*Work request*. All lines from the one containing "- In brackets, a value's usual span" down to the one containing "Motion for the", both ends included, are to be given again exactly; omit the rest of the listing below.

--------------------------------

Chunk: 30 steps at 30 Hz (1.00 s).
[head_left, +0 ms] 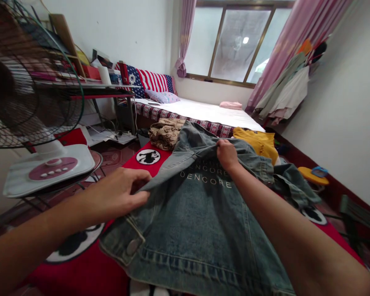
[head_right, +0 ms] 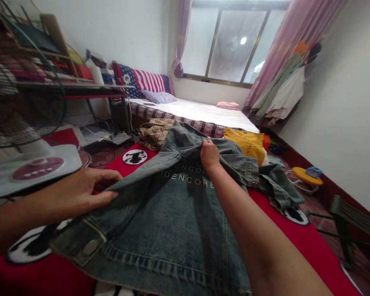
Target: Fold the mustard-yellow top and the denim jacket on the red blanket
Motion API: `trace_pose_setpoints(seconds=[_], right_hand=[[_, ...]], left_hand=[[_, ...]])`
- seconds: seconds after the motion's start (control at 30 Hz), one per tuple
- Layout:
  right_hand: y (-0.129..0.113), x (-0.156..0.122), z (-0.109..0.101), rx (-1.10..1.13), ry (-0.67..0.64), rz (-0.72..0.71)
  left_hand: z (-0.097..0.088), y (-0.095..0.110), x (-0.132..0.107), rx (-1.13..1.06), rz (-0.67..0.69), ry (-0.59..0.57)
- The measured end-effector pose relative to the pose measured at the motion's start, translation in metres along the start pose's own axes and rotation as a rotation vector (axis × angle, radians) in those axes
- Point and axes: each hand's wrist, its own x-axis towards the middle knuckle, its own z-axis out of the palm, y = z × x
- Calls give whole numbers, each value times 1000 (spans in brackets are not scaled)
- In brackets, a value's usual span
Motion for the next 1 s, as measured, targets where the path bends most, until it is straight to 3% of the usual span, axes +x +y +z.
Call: trace_pose_setpoints(seconds=[0.1,0.27,0.33,0.4,0.47,0.53,0.6,0.67,0.73,0.83,1.0], right_hand=[[13,9,5,53,105,53],[29,-25,60,85,-33,109],[34,-41,84,92,-58,115],[39,-50,101,124,-12,115],[43,-52,110,181,61,114],[45,-51,112,240,126,106],[46,-51,108,289,184,92],[47,-53,101,317,241,80],[46,-57,92,295,301,84],[39,-59,78,204,399,84],[3,-22,71,247,458,-48]], left_hand=[[24,31,1,-53,140,-71],[100,39,10,-80,206,-293],[113,41,17,-36,242,-390],[112,50,26,51,304,-443],[105,61,40,133,365,-370],[105,67,61,150,400,-131],[113,60,86,140,391,151],[128,40,112,180,326,343],[144,15,132,242,196,369],[160,-11,145,277,50,288],[166,-12,142,250,50,347]])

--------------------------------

*Response*.
- In brackets, a value's usual span
Motion for the next 1 s, as measured, targets where the path bends most, until it is straight to 3% of the usual span, axes +x +y +z.

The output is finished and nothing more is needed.